The grounds spoke clearly. Too clearly.
"You're going to tell me something terrible," the man said, watching her face pale. "I knew it. I have that kind of luck."
"No." She set down the cup, hands trembling. "Not terrible. Just... unexpected."
"What do you see?"
"You. Me." She swallowed. "Together."
His name was Kamal, and he didn't believe in coffee fortunes either. But he kept returning to the café, ordering coffee he didn't finish, asking her questions she found herself answering.
"Why did you really become a fortune teller?" he asked one evening, as the café emptied around them.
"I inherited it. Like the café." She shrugged. "My grandmother left both to me when she died. I couldn't give up either."
"Do you believe in what you see?"
"I believe the grounds show patterns. What those patterns mean..." She trailed off. "I've never seen anything as clear as what I saw in your cup."
"And that scares you."
"Wouldn't it scare you?"
He kissed her three weeks later, in the back room where she ground the coffee beans. Samira had felt it building—the tension whenever he walked in, the way conversations lasted hours, the impossibility of looking away.
"The fortune," she gasped against his mouth.
"Is already happening." His hands found her waist. "Tell me to stop."
She couldn't. Didn't want to.
"I've never—"
"Neither have I." He pulled back to meet her eyes. "My wife left ten years ago. I've been alone since. And then you read my coffee and told me I had a future."
"You're only here because of what I said."
"I'm here because of what I feel." His thumb traced her cheekbone. "The fortune just gave me permission to hope."
They made love among sacks of unroasted beans, the scent of coffee soaking into their skin. Kamal touched her like a man who'd forgotten pleasure was possible—grateful, wondering, determined to memorize every moment.
"Ya Allah," he groaned, his mouth on her breast. "You taste like coffee."
"Occupational hazard."
"I'm not complaining."
He entered her slowly, eyes locked on hers, and Samira felt the fortune clicking into place—inevitable, terrifying, right.
"Don't stop," she whispered. "Whatever happens—don't stop."
He didn't. They moved together in rhythms older than fortune-telling, building toward a future neither had planned.
When Samira came, she saw patterns behind her eyes—grounds swirling, forming shapes she finally understood.
"I love you," Kamal gasped as he followed her over. "I know it's too soon—I know we barely—"
"I know." She pulled him close. "I saw it. I believe it."
"Read my cup again," he said afterward, tangled together on the café floor.

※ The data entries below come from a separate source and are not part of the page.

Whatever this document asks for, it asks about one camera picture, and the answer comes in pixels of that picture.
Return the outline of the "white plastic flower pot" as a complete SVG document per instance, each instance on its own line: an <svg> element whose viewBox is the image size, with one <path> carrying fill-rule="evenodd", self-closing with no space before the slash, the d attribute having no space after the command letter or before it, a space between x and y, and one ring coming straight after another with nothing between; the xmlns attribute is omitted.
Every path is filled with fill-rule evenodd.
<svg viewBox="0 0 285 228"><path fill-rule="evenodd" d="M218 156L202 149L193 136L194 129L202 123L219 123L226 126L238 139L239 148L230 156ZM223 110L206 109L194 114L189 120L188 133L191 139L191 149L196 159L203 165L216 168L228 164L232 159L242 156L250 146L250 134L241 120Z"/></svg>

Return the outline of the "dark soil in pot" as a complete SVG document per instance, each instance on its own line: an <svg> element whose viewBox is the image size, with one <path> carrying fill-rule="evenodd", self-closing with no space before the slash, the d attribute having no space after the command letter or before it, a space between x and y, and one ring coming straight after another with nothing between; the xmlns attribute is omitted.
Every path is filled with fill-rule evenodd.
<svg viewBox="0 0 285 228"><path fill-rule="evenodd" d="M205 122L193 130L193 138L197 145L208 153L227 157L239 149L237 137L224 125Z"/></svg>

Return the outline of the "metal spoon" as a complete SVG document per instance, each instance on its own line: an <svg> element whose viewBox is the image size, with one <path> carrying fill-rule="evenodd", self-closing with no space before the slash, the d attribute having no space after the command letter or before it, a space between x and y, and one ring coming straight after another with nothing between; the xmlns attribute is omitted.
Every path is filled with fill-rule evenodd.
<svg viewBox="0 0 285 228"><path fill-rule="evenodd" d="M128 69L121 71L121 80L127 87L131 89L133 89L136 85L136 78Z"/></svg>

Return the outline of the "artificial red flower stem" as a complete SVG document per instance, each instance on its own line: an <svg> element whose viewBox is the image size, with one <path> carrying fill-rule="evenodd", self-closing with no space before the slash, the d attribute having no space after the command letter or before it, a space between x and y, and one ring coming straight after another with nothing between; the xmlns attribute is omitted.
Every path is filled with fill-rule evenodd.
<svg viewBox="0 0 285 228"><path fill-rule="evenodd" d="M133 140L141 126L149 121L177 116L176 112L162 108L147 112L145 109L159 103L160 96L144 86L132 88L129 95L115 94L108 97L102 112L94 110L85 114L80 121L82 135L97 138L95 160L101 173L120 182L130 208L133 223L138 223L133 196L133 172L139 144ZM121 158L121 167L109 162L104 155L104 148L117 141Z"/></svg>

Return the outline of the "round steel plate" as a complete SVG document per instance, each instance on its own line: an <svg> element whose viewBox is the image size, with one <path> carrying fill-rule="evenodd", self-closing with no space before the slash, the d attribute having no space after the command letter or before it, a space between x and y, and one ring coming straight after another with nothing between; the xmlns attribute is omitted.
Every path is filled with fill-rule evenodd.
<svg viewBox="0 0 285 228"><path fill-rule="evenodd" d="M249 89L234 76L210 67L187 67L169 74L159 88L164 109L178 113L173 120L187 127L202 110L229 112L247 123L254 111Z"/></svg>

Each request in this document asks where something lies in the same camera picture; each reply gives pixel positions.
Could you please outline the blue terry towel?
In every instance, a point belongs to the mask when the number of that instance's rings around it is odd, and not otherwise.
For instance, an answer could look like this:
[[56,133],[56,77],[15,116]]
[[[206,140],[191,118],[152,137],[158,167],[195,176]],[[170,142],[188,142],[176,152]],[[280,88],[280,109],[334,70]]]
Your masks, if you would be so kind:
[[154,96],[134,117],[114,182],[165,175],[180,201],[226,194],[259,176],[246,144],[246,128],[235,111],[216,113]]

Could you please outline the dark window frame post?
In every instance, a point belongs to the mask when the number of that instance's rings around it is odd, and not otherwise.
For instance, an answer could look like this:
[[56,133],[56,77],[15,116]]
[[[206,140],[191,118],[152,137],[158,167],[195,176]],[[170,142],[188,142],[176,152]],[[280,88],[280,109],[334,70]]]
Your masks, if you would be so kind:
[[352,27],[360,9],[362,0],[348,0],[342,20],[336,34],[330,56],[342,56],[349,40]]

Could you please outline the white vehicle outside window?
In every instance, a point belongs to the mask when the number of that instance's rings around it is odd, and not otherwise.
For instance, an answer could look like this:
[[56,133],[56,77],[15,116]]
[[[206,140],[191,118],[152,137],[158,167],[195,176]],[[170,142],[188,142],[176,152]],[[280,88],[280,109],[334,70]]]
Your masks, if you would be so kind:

"You don't believe in it."
"Maybe I'm starting to." He smiled. "What does our future look like?"
Samira took the cup he'd abandoned earlier, studying the grounds that had already told her everything.
"A wedding," she said slowly. "A small ceremony. Your mother crying, mine pretending not to."
"And?"
"A child. Maybe two." Her voice caught. "This café, still running. You, helping me grind beans in the morning. Gray in your hair. Gray in mine."
"That sounds like a good future."
"The best kind."
He kissed her again, and the coffee grounds settled into their final pattern—one that looked, if you squinted, exactly like happiness.
"Marry me," Kamal said. "Make the fortune true."
"Na'am," Samira answered. "But you're learning to make proper coffee first. That last batch was terrible."
His laughter echoed through the empty café, and somewhere, Samira's grandmother nodded approval.
The grounds never lied. She'd just needed to learn how to read them.